TASK REQUIREMENTS — Output everything in the data exactly, leaving the pictures out.

SOURCE DATA —
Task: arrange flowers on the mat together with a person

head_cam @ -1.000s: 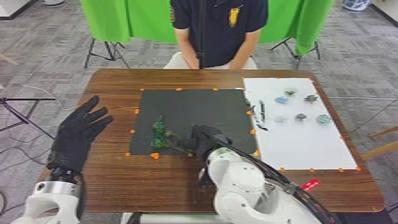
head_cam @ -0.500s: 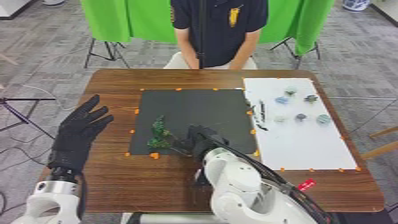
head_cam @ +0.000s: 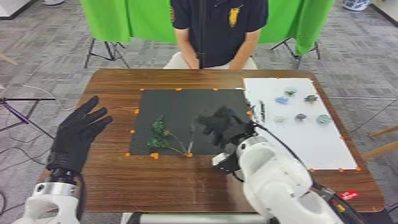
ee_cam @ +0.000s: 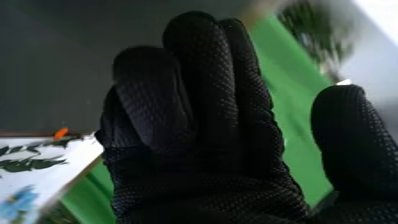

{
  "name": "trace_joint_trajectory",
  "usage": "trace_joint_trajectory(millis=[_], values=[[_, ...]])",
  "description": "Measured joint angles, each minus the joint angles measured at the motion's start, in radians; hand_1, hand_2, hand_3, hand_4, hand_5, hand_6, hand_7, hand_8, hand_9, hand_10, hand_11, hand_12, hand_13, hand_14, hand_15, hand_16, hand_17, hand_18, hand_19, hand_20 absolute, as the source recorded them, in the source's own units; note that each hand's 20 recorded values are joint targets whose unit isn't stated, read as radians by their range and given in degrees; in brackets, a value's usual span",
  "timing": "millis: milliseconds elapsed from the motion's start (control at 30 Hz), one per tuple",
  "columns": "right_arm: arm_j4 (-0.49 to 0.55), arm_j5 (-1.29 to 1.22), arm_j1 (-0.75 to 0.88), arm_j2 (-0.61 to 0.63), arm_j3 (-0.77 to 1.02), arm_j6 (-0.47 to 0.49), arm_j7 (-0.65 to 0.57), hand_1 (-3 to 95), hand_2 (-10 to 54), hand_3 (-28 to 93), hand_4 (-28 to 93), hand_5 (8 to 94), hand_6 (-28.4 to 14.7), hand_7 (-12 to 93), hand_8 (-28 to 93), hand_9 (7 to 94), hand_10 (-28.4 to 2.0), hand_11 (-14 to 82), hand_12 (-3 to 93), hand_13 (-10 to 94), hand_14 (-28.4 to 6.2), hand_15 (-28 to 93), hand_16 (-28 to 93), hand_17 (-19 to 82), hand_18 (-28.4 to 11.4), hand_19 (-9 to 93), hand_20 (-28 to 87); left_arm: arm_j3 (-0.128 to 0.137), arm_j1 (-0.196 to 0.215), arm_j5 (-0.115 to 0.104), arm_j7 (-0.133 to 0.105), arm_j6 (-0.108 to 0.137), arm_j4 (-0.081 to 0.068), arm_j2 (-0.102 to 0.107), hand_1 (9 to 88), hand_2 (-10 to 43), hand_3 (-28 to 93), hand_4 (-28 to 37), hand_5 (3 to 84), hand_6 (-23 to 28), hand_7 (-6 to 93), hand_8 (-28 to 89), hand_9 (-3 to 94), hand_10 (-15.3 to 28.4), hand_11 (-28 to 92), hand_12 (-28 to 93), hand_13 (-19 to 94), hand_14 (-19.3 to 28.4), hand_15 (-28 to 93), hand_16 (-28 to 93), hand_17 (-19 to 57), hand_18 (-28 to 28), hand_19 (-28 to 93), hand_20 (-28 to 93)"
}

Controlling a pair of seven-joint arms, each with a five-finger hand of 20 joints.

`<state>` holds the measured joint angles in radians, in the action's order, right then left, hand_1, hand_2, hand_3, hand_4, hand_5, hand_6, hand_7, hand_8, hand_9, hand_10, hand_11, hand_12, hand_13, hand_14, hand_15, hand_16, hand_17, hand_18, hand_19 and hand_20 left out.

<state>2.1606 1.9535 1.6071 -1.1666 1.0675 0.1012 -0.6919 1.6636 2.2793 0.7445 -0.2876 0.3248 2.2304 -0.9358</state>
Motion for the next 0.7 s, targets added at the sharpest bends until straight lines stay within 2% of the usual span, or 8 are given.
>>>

WRITTEN RESPONSE —
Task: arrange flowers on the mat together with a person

head_cam @ -1.000s: 
head_cam @ -0.500s: 
head_cam @ +0.000s: 
ee_cam @ +0.000s: 

{
  "name": "trace_joint_trajectory",
  "usage": "trace_joint_trajectory(millis=[_], values=[[_, ...]])",
  "description": "Measured joint angles, each minus the joint angles measured at the motion's start, in radians; hand_1, hand_2, hand_3, hand_4, hand_5, hand_6, hand_7, hand_8, hand_9, hand_10, hand_11, hand_12, hand_13, hand_14, hand_15, hand_16, hand_17, hand_18, hand_19, hand_20 absolute, as the source recorded them, in the source's own units; note that each hand's 20 recorded values are joint targets whose unit isn't stated, read as radians by their range and given in degrees; in brackets, a value's usual span",
  "timing": "millis: milliseconds elapsed from the motion's start (control at 30 Hz), one per tuple",
  "columns": "right_arm: arm_j4 (-0.49 to 0.55), arm_j5 (-1.29 to 1.22), arm_j1 (-0.75 to 0.88), arm_j2 (-0.61 to 0.63), arm_j3 (-0.77 to 1.02), arm_j6 (-0.47 to 0.49), arm_j7 (-0.65 to 0.57), hand_1 (-3 to 95), hand_2 (-10 to 54), hand_3 (-28 to 93), hand_4 (-28 to 93), hand_5 (8 to 94), hand_6 (-28.4 to 14.7), hand_7 (-12 to 93), hand_8 (-28 to 93), hand_9 (7 to 94), hand_10 (-28.4 to 2.0), hand_11 (-14 to 82), hand_12 (-3 to 93), hand_13 (-10 to 94), hand_14 (-28.4 to 6.2), hand_15 (-28 to 93), hand_16 (-28 to 93), hand_17 (-19 to 82), hand_18 (-28.4 to 11.4), hand_19 (-9 to 93), hand_20 (-28 to 87); left_arm: arm_j3 (-0.128 to 0.137), arm_j1 (-0.196 to 0.215), arm_j5 (-0.115 to 0.104), arm_j7 (-0.133 to 0.105), arm_j6 (-0.108 to 0.137), arm_j4 (-0.081 to 0.068), arm_j2 (-0.102 to 0.107), hand_1 (9 to 88), hand_2 (-10 to 43), hand_3 (-28 to 93), hand_4 (-28 to 37), hand_5 (3 to 84), hand_6 (-23 to 28), hand_7 (-6 to 93), hand_8 (-28 to 89), hand_9 (-3 to 94), hand_10 (-15.3 to 28.4), hand_11 (-28 to 92), hand_12 (-28 to 93), hand_13 (-19 to 94), hand_14 (-19.3 to 28.4), hand_15 (-28 to 93), hand_16 (-28 to 93), hand_17 (-19 to 57), hand_18 (-28 to 28), hand_19 (-28 to 93), hand_20 (-28 to 93)"
}

Controlling a pair of seven-joint arms, each with a five-finger hand of 20 joints.

`<state>` holds the measured joint angles in radians, in the action's order, right then left, hand_1, hand_2, hand_3, hand_4, hand_5, hand_6, hand_7, hand_8, hand_9, hand_10, hand_11, hand_12, hand_13, hand_14, hand_15, hand_16, hand_17, hand_18, hand_19 and hand_20 left out.

<state>2.1606 1.9535 1.6071 -1.1666 1.0675 0.1012 -0.6919 1.6636 2.2793 0.7445 -0.2876 0.3248 2.2304 -0.9358</state>
Motion for the next 0.7 s, targets added at the sharpest bends until straight lines stay within 2% of the usual span, or 8 are given.
>>>

The requested output has now been given in full.